At least that’s the only thing I can guess – Jeff Clark knows him and says he’s a decent guy, so the only reason I could ever consider a nice guy proposing we increase weight limits on roads and bridges that can’t handle and weren’t built for the weights they carry now, is to be droll, and possibly lighten the mood in the big house.
I actually did a little reading on Rep. Ribble, and he does indeed come off as a decent human being on Wikipedia. He graduated from a place called “Appleton High School” in Wisconsin, that’s pretty All-American. And although his bios are fairly brief, from what I gather, he has been a small business owner for more than 30 years.
What I find ironic is that he seems to be very aware of the infrastructure problems. He co-sponsored a bill to provide long-term funding and federal programs to rebuild roads, highways and bridges, and he even seems to get that people aren’t paying attention to the dangerous situation we have with our highway funding. In a CNBC op-ed he wrote, “Our transportation infrastructure is ubiquitous, but it is not free.”
So I’m really baffled as to why he would propose to increase overall weight limits. I would understand increased weights in rural and farming areas, he’s from Wisconsin, and they still farm for a living over there (thank you, Wisconsin farmers) and grain is heavy, but as an overall highway law, I can tell you with a pretty fair amount of certainty, lives will be lost as a direct result of it. If someone doesn’t fall through a sudden and unavoidable hole in a crumbling bridge by themselves, they’ll lose control of 91,000 lbs. because of a ridiculous drop-off that used to be a berm before it disintegrated under 91,000 lbs, and take a bunch of civilians with them.
I asked Jeff Clark to have his buddy do a ridealong, and I’d like to publicly state that if Representative Ribble wants to plant himself in a truck and drag 91,000 lbs. over the Ohio River and across the Brent Spence Bridge between Kentucky and Ohio with 50 other trucks that weigh 91,000 lbs. repeatedly, have at it. Kick it up a notch and cross pretty much any bridge in Pennsylvania with one other truck that weighs 91,000 lbs. and see if your rear end doesn’t clinch a little. Oh and by the way, the freight rates won’t increase with the weight, but the maintenance and fuel costs will skyrocket, and you can bet increased weight will have the increased insurance hounds on our butts again. It’s fairly certain the entire idea is a lose/lose situation for the trucker, both from a monetary and safety standpoint.
Write your representative a letter. Do it now. The OOIDA website, Fightingfortruckers.com, could not make it easier for you.

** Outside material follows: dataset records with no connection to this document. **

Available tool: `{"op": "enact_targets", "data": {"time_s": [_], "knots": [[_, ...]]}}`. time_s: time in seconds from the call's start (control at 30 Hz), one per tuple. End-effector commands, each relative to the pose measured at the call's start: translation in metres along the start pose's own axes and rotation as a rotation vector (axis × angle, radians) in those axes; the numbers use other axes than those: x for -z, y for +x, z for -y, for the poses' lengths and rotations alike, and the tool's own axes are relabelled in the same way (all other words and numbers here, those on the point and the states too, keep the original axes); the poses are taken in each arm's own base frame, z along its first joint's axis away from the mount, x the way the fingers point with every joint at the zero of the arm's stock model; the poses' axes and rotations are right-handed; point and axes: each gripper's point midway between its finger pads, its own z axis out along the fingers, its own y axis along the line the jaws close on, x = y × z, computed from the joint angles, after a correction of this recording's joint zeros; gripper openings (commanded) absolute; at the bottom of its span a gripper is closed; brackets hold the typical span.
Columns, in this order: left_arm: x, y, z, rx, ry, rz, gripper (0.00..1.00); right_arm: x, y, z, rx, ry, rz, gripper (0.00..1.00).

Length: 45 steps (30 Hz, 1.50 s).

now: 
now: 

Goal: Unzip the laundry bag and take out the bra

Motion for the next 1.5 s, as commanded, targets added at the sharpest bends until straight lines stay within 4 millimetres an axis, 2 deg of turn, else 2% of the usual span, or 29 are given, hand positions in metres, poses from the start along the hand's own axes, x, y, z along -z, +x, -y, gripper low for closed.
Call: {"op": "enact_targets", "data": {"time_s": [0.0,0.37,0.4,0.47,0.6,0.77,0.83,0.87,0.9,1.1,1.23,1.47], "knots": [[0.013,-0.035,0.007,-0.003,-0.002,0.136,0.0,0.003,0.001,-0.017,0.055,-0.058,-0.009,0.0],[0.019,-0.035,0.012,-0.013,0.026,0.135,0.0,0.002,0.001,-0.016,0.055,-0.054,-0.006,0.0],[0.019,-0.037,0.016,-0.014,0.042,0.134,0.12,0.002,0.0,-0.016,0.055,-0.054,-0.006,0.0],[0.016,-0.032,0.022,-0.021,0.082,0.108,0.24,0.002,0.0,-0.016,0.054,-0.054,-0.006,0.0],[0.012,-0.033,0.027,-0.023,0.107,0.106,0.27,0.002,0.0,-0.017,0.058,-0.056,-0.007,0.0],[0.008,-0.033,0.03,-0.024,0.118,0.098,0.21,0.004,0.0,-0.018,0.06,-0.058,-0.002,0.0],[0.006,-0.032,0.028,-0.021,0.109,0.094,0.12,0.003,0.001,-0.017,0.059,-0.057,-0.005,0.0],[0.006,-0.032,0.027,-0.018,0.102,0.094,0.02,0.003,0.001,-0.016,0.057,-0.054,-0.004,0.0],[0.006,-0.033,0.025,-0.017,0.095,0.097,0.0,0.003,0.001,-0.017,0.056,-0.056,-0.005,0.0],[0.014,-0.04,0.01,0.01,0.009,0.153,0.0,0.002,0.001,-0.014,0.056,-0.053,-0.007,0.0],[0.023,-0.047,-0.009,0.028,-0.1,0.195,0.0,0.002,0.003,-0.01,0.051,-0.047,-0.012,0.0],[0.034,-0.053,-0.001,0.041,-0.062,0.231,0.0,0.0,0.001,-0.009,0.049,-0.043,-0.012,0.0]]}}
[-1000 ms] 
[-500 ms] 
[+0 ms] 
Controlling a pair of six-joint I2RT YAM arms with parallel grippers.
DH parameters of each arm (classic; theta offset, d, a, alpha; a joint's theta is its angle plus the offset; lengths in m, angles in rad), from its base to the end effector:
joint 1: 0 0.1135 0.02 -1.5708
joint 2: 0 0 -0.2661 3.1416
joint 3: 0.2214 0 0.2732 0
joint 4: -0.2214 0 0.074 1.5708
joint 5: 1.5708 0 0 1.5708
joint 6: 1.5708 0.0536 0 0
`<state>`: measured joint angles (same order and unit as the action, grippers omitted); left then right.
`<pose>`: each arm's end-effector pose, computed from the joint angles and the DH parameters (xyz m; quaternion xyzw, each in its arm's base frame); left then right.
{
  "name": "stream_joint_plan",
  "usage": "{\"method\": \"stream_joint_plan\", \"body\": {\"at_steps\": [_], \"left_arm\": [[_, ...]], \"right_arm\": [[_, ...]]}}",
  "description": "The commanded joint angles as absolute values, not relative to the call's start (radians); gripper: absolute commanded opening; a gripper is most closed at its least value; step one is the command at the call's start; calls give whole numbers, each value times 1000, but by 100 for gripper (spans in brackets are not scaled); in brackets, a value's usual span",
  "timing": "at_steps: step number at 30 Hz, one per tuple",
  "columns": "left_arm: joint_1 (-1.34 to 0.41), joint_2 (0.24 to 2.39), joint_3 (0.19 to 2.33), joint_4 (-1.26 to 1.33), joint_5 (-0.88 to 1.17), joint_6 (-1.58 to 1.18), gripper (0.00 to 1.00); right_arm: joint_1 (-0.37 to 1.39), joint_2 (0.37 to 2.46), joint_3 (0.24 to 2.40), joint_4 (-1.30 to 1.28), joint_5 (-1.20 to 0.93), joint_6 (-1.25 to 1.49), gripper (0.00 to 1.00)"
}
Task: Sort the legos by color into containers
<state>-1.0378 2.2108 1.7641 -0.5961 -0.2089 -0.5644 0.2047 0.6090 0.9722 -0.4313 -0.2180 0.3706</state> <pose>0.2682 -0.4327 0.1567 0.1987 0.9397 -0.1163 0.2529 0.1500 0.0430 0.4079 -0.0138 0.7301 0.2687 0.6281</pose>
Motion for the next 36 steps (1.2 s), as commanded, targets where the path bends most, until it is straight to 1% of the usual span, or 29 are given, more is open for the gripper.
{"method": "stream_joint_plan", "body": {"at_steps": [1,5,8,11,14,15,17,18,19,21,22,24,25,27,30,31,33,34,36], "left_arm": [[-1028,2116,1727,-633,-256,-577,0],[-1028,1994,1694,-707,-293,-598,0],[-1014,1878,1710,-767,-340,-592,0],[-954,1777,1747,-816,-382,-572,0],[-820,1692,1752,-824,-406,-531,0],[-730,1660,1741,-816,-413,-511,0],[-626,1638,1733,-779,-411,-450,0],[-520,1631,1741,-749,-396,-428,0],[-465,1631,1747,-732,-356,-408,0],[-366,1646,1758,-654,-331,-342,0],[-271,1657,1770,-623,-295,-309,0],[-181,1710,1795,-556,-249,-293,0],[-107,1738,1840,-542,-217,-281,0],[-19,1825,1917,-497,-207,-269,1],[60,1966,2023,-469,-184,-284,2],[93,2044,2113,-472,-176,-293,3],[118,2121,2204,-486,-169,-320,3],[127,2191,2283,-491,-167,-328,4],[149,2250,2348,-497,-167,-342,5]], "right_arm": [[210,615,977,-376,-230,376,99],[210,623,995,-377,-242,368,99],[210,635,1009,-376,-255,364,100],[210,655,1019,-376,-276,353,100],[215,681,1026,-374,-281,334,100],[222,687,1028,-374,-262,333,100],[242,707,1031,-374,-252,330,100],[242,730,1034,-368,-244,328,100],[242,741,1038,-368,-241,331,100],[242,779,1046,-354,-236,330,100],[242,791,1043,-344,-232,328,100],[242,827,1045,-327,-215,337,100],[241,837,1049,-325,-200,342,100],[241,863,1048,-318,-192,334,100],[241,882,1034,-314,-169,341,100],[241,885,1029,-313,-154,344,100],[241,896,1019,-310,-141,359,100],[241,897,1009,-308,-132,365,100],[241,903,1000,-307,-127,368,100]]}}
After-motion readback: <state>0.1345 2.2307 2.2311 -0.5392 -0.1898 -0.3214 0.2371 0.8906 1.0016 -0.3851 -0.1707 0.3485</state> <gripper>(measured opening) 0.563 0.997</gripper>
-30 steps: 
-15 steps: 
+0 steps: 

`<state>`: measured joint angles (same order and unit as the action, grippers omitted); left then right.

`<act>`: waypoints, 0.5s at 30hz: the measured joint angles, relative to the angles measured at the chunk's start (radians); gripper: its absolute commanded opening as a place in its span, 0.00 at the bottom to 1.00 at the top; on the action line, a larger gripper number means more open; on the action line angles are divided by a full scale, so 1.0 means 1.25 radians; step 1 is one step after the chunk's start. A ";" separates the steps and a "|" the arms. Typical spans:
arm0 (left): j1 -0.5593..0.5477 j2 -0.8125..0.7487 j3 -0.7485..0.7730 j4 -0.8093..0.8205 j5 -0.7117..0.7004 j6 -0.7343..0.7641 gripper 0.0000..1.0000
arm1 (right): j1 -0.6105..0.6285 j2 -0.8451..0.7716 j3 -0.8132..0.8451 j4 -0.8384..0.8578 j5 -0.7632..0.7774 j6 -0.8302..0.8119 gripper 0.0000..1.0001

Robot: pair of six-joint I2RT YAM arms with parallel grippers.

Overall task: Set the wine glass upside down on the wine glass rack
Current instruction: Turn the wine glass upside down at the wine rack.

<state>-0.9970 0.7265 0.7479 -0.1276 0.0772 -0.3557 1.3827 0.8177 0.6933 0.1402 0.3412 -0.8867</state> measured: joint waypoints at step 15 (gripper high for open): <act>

There is an ignorance in Washington that needs to be addressed by the professionals actually doing the jobs these people are making laws and decisions about. We’re in serious trouble if these people continue to be allowed to use the transportation industry as some sort of experiment to test their purchased data and scientifically unsound theories. You did not become a human guinea pig when you obtained your CDL. Run tell that.